1. Field of the Invention
The present invention relates in general to capacitor charging current measurement methods and, more particularly, to a charging current measurement method adaptable for use in measuring the insulation resistance of capacitors.
2. Description of the Prior Art
Generally, for purposes of reliability testing, there is known a method for measuring the insulation resistance of a capacitor by applying a direct current (DC) measurement voltage to the capacitor and by measuring a leakage current (charging current) of such capacitor after full charge-up thereof. Obviously, normal or acceptable products are lower in leakage current.
A well known charging current measurement method is defined by JIS-C5102. This scheme requires that current value measurement be done under the condition that a capacitor under measurement is fully charged up, which in turn requires a measurement time of approximately 60 seconds to elapse. However, as it is becoming more strictly demanded to reduce manufacturing costs while increasing reliability of electronic equipment, a further increase in productivity and quality is also demanded for electronic components such as capacitors for use with such equipment; in view of this, the prior known measurement method which needs a substantial length of measurement time duration per capacitor is no longer capable of fully responding to such demands.

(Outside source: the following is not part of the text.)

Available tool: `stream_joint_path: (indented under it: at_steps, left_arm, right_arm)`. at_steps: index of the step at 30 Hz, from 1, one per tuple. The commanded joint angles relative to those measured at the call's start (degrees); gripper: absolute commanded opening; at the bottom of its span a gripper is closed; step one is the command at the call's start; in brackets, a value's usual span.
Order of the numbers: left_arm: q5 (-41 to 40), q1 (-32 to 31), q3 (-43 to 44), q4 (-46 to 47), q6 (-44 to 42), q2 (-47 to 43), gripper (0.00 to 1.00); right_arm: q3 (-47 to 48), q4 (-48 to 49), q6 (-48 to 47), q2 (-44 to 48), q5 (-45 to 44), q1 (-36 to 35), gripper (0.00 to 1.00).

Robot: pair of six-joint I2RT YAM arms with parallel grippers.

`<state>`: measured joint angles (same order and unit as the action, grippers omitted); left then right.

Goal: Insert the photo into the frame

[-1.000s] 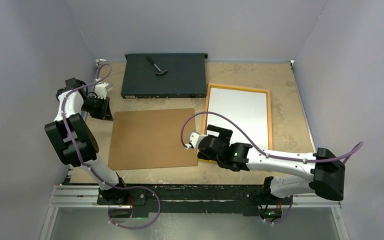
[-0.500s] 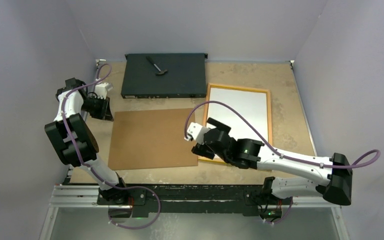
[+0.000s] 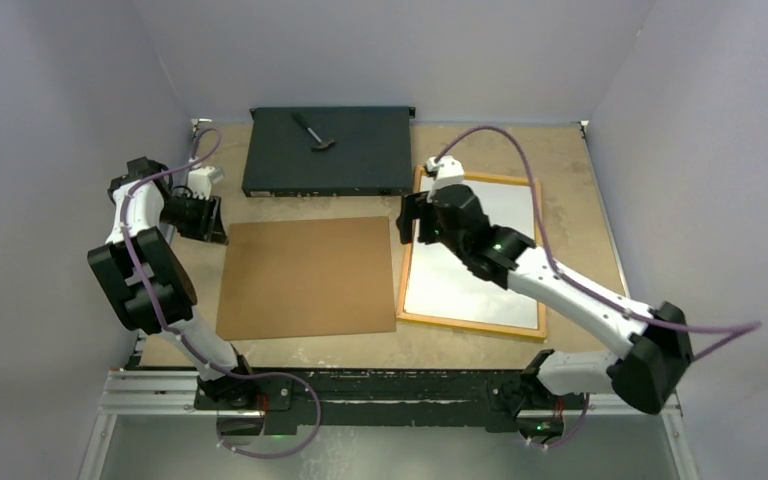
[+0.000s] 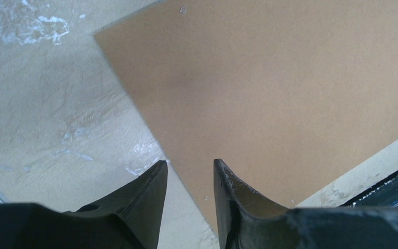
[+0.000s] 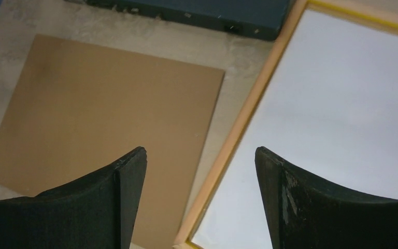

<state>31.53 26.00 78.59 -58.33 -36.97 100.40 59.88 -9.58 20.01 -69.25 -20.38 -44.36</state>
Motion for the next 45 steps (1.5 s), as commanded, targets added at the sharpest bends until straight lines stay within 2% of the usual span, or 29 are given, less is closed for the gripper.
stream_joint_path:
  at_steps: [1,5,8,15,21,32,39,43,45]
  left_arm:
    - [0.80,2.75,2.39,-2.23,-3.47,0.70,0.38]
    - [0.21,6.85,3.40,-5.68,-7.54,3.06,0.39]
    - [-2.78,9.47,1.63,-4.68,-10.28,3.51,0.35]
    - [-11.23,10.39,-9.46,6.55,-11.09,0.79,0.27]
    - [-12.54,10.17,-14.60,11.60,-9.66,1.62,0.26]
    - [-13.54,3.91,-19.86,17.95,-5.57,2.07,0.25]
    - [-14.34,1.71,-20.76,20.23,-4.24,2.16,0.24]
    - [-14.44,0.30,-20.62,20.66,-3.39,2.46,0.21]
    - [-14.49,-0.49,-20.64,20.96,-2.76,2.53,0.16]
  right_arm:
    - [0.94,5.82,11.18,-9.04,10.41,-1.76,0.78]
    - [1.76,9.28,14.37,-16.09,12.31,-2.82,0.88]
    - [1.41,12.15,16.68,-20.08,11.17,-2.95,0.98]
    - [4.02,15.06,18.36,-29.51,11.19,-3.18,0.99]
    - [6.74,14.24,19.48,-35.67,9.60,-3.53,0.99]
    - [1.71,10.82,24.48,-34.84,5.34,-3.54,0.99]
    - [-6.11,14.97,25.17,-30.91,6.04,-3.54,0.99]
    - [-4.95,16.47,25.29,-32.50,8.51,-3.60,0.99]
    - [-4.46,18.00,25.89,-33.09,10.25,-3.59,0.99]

Another method has been proposed in which a charging current value is measured at a plurality of times within a shortened time period immediately after initiation of application of a voltage to a capacitor, thereby predicting, based on the resultant multiple current measurement values a current value which will occur after of a predefined time elapses (Japanese Patent Publication No. 5-78790). This method is designed to measure current values I.sub.0, I.sub.1, I.sub.2 flowing through a capacitor at three different time points with constant time intervals therebetween, and to calculate, based on these three current measurement values, the current value I.sub.x after a predefined length of time elapses, by use of an equation as follows: EQU I.sub.x =(I.sub.1.sup.2 -I.sub.0 .multidot.I.sub.2)/(2I.sub.1 -I.sub.2 -I.sub.0).
Use of this method enables computation or calculation of a result prior to the time that the first-mentioned method would take to reach a sufficient charge-up state, which might advantageously make it possible to measure an intended insulation resistance within a shortened time period. However, the above equation is based on the assumption that the equivalent circuit of a capacitor is as shown in FIG. 1. Therefore, an accurate insulation resistance will no longer be definable in the case of capacitors having a dielectric polarization component, such as ceramic capacitors.
More specifically, as shown in FIG. 1, a simplified capacitor equivalent circuit is comprised of a capacitance C.sub.0, internal resistance r and insulation resistance R.sub.0. However, an equivalent circuit of a real capacitor also includes a dielectric polarization component D, as shown in FIG. 2. It may be considered that during the initial chargeup period (10 milliseconds after the initiation of the charging operation, for example), the effects of the capacitance C.sub.0, internal resistance r and insulation resistance R.sub.0 appear most strongly; thereafter, however, the dielectric polarization component D controls the chargeup characteristics. Accordingly, with the prior art prediction method ignoring the presence of such dielectric polarization component D, it remains impossible or difficult to accurately predict the charging current at termination of the chargeup period (one minute later, for example).